AIM OF THE EXERCISE: Go through the listing that follows and write it out exactly. Drop the pictures.
--
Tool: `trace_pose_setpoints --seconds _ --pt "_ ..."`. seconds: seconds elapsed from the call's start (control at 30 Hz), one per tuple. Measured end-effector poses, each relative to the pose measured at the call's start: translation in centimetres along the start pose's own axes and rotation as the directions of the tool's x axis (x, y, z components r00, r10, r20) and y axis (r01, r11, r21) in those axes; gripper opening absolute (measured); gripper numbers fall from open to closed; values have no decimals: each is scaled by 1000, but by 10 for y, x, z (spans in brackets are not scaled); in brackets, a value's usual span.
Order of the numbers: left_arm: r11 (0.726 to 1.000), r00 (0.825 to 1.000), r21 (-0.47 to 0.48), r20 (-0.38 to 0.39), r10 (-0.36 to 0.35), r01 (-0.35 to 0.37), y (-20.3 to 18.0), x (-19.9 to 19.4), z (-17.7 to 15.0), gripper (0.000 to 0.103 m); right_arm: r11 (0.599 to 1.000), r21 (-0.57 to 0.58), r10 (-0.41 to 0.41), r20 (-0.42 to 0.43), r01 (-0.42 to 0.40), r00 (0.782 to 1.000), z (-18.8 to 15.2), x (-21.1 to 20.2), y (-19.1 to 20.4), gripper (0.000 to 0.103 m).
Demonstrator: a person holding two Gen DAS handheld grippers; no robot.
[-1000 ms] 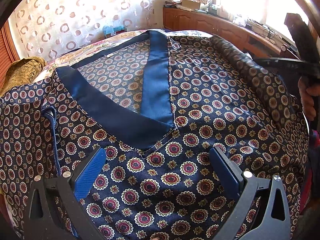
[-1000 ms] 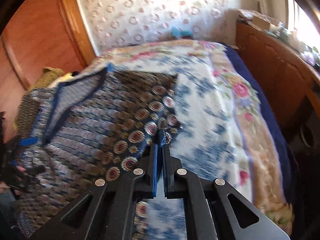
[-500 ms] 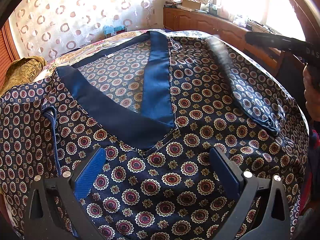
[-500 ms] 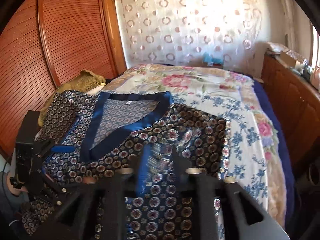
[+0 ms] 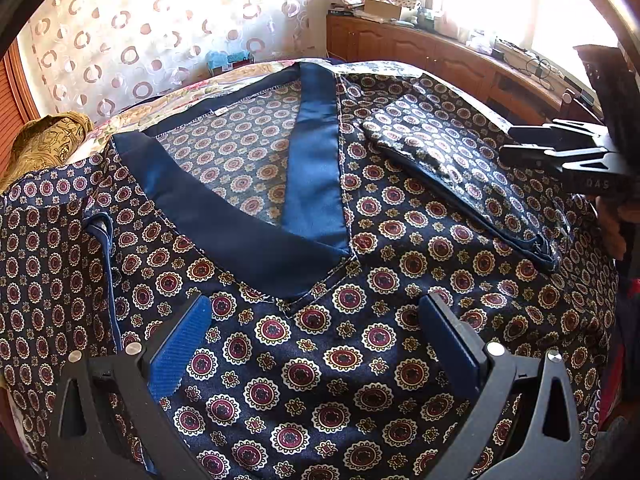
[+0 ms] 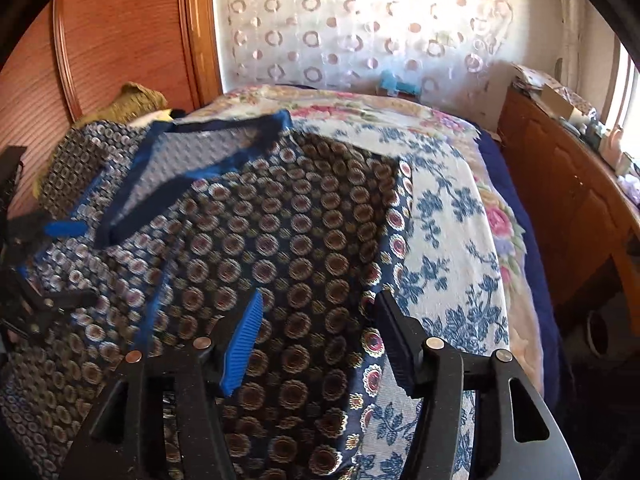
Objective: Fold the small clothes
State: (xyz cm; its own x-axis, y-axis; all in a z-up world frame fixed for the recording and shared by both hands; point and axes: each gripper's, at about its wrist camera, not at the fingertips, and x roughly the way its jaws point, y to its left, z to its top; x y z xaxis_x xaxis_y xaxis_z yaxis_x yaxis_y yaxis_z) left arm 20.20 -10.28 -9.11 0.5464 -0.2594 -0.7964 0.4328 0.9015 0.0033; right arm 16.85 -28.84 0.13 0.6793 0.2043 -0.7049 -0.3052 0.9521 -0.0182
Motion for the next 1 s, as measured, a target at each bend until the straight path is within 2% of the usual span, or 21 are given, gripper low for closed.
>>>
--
RESULT OF THIS EXERCISE:
Tool: `trace_pose_setpoints --seconds _ --pt "_ ..."`. seconds: seconds elapsed from the call's start (control at 30 Hz), one per tuple. Measured end-effector poses, each relative to the pose measured at the call's start: translation in centimetres along the start pose's own axes and rotation as the directions of the tool's x axis (x, y, z components r00, r10, r20) and y axis (r01, r11, r21) in those axes; gripper opening absolute (measured); gripper numbers fall from open to closed; values have no decimals: each is scaled by 1000, but by 10 for y, x, z (spans in brackets are not scaled); in brackets, a value's usual span.
Order of the numbers: left_arm: r11 (0.726 to 1.000), r00 (0.825 to 1.000), r21 (-0.47 to 0.48), r20 (-0.38 to 0.39), r10 (-0.36 to 0.35), r01 (-0.35 to 0.37), y (-20.3 to 18.0), x (-19.9 to 19.4), z (-17.7 to 15.0), gripper (0.000 to 0.103 m); right_arm: r11 (0.599 to 1.000), r21 (-0.57 to 0.58), r10 (-0.41 to 0.41), r20 (-0.42 to 0.43), r01 (-0.42 to 0.40), r00 (0.782 to 1.000), z (-18.8 to 15.2), x (-21.1 to 20.2), y (-19.1 to 20.4), gripper (0.000 to 0.103 m).
Demonstrator: a person holding two Gen DAS handheld grippers; no robot.
[-1000 ms] 
[-1000 ms] 
[-500 ms] 
[-500 ms] 
[+0 ms] 
[+0 ms] 
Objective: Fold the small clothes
State: (xyz cm; its own x-axis, y-axis; all in a z-up world frame fixed for the recording and shared by both hands; point and axes: each gripper's, at about its wrist camera, not at the fingertips, and x roughly the way its jaws point, y to its left, z to its top; x y z xaxis_x xaxis_y xaxis_z yaxis_x yaxis_y yaxis_z) left arm 20.20 -10.28 -9.11 0.5464 -0.2594 -0.7964 0.4328 0.9015 0.0033; right arm 16.85 -28.84 0.13 0.6793 0.2043 -0.7049 -0.3052 0.9521 -0.0182
Motion for the next 1 s, as measured, a target at each bend until the straight path is within 2% of the usual span, or 21 are given, gripper low for closed.
>>>

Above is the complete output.